The company attempted to demonstrate that its discharge decision was not discriminatory. Rather, the company argued, it was based on its policies prohibiting any personal or sick leave. The appellate court, however, found that those policies were not uniformly applied and that several male employees had been given time off for medical-related conditions (mental illness, heart attack, back problems, etc.). The evidence also demonstrated that there was no uniform policy regarding whether an employee was required to call in to the company to request time off for an illness.
Based on these facts, the appellate court found that Doe (the District Court agreed to allow the plaintiff to be identified anonymously) had made out a prima facie case of pregnancy discrimination. The Third Circuit also found that Doe had raised a fact issue as to whether the reasons articulated by C.A.R.S for its decision were pretextual. Here, the court pointed to some of the same evidence that had been used to establish the prima facie case, as well as a comment by Doe’s supervisor that the lower court had inappropriately treated as a “stray comment.” The appellate court also found that the temporal proximity between the employee’s decision to terminate her pregnancy and the company’s decision to discharge her was “unusually suggestive,” noting that temporal proximity alone may be sufficient to create an “inference of causality” sufficient to defeat summary judgment.
The Third Circuit sent the case back to the trial court for further proceedings. Assuming it is not resolved through settlement, the jury will have to decide whether the evidence supports the argument that Doe was fired because she elected to terminate her pregnancy or whether she was fired for “abandoning” her job, as alleged by the company. The underlying legal issue on which Doe’s case is grounded, however, has been resolved – it is a violation of Title VII and the PDA to terminate an employee because she elected to have an abortion. The task for the jury will be to make a factual determination regarding the employer’s true motivation for discharging the employee.
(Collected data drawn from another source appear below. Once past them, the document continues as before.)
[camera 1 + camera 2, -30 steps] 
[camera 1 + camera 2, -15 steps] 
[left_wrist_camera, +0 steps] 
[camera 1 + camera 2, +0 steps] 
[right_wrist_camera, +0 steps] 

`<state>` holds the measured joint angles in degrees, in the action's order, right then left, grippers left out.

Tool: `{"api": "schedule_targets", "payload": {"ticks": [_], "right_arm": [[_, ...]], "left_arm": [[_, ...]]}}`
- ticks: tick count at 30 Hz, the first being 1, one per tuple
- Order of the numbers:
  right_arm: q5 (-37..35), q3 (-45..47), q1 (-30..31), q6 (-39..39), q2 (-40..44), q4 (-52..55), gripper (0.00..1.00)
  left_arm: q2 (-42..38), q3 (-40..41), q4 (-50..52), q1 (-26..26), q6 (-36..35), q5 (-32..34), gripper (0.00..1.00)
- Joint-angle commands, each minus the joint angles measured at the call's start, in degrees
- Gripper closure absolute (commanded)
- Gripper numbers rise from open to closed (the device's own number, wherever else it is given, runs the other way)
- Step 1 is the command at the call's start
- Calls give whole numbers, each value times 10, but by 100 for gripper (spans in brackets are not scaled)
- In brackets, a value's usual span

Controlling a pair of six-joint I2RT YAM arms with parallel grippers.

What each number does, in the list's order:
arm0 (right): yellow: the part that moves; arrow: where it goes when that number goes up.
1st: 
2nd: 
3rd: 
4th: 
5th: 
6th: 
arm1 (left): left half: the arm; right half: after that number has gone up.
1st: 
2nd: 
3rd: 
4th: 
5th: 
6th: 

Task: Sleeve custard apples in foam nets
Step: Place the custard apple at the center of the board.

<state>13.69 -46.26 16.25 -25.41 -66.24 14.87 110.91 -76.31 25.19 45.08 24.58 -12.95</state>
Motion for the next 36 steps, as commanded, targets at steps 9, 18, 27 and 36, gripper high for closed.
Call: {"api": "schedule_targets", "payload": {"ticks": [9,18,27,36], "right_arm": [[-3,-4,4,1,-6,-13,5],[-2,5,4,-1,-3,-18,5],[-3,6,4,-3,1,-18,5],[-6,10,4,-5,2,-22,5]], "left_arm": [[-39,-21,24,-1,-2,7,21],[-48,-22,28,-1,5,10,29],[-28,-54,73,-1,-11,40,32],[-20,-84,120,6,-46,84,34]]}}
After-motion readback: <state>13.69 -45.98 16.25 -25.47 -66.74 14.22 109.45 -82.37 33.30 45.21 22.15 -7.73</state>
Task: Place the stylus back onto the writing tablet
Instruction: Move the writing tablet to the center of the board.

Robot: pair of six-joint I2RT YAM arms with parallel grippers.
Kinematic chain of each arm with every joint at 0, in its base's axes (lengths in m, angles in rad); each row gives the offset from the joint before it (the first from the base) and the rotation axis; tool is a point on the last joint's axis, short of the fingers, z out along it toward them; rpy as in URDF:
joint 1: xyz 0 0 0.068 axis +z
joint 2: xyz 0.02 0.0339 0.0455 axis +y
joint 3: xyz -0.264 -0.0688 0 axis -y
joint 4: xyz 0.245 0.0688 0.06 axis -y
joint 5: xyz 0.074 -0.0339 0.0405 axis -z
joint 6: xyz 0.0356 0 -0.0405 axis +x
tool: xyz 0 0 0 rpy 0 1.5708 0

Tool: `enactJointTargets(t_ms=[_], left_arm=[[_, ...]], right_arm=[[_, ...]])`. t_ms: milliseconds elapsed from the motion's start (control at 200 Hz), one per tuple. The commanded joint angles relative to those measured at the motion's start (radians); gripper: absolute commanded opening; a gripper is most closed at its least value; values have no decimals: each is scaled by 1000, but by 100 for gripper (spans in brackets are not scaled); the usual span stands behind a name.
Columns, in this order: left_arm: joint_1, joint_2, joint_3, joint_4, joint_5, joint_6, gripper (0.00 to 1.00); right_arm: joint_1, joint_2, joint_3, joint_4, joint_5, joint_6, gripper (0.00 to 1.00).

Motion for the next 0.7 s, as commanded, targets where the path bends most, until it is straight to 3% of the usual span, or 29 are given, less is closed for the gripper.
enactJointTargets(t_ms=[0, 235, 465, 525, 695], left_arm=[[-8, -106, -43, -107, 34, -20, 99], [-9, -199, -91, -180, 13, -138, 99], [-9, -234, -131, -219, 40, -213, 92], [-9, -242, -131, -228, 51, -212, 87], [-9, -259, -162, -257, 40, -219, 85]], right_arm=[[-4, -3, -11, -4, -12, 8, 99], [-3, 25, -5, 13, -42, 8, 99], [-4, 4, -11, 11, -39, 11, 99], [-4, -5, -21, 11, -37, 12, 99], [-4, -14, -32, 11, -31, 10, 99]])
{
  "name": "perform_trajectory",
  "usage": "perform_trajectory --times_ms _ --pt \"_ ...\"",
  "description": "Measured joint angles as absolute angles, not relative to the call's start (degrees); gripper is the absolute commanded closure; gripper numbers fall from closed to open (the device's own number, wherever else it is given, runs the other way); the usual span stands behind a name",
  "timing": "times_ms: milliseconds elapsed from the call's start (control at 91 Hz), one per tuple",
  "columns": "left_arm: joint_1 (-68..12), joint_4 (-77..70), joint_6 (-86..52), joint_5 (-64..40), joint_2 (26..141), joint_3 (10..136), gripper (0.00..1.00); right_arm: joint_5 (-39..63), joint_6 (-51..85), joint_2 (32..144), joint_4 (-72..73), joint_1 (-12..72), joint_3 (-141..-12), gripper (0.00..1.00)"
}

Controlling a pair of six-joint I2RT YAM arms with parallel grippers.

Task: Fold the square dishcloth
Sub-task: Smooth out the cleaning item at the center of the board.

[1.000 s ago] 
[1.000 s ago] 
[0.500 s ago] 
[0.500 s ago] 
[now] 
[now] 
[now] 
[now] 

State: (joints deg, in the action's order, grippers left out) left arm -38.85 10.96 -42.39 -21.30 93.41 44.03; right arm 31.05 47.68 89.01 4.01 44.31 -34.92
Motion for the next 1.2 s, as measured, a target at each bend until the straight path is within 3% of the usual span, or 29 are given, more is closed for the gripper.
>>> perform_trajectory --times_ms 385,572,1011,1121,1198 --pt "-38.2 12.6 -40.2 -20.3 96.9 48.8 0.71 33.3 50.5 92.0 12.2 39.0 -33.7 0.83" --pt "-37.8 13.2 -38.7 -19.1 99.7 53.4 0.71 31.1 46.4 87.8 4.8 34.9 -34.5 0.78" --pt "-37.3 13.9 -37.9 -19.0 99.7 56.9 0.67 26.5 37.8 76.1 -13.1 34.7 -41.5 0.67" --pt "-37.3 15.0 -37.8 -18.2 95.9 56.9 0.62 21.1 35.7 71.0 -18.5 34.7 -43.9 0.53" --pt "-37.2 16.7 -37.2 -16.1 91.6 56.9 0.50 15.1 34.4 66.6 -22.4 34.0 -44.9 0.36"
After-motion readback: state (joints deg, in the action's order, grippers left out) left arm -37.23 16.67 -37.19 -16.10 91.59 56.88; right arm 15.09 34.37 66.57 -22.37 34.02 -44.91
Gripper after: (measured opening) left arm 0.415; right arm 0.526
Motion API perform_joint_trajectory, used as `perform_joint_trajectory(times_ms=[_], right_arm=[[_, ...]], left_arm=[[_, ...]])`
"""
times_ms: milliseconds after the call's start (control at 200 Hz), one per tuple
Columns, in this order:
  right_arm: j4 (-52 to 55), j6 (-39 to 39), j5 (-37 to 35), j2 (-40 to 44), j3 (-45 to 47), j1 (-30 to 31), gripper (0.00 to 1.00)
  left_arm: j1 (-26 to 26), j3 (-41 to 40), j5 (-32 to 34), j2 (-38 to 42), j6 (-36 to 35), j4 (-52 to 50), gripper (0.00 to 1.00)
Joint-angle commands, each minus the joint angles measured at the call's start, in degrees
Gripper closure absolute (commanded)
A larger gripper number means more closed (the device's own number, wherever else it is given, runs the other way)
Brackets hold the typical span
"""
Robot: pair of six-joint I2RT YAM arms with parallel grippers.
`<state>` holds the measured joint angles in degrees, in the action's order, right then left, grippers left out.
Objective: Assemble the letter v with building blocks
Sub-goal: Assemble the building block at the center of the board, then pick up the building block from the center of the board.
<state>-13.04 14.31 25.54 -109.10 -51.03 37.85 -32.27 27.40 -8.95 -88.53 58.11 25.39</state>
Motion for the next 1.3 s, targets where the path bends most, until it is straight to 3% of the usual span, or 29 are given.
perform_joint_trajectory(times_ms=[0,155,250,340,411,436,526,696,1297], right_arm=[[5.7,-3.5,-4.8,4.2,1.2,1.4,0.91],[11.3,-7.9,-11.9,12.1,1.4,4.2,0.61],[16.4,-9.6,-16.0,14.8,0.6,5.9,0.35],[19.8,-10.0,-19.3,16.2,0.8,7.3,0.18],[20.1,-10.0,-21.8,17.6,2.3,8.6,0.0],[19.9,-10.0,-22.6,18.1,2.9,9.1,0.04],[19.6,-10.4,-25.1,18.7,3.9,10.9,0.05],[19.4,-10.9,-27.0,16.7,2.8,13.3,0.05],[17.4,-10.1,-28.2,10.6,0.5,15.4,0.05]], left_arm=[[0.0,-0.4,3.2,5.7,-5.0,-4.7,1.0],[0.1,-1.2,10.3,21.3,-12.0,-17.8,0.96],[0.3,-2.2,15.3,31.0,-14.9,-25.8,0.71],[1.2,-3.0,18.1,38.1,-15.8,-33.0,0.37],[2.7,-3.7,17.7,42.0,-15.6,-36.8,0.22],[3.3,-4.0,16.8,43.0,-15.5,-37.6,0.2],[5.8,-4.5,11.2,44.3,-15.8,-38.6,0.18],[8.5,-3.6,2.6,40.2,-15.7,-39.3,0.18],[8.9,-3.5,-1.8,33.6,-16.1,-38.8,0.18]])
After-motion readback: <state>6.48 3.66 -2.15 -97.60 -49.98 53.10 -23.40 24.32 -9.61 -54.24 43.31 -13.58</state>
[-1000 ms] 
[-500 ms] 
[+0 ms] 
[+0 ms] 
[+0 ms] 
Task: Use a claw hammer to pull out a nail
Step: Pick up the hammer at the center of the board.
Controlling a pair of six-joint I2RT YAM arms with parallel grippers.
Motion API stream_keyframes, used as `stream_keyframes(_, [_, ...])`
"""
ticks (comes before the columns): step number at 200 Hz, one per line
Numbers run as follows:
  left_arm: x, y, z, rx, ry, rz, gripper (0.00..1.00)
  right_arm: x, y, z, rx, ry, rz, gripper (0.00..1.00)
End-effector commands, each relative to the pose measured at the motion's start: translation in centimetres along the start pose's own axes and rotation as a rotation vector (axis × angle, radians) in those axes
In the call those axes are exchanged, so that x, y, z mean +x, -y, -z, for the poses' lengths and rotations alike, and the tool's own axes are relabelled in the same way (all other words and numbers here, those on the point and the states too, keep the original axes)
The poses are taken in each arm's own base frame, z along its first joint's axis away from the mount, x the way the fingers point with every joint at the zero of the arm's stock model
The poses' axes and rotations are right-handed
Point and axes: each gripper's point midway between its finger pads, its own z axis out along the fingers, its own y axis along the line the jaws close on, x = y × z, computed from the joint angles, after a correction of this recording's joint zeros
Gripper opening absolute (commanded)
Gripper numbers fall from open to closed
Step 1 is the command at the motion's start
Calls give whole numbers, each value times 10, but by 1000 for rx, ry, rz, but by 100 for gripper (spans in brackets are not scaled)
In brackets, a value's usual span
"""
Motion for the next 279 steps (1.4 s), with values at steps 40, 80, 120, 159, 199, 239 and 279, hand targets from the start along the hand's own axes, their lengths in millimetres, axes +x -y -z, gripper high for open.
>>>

In the fact pattern presented in your question, you posit that you have been directed to terminate the employee who recently had an abortion. I suggest that you explore with your company’s management the underlying reasons for why they wish to terminate the employee. If they acknowledge that their motivation to discharge her is driven by her decision to have an abortion, you should explain that such a decision would constitute a violation of Title VII and the PDA. If they direct you to terminate her employment anyway, you have an ethical decision to make. Consider it in the broader context of whether you would engage in other illegal conduct simply because you supervisors directed you to do so. For example, if your boss told you to fire someone based on his race, age or other protected classification, would you do so?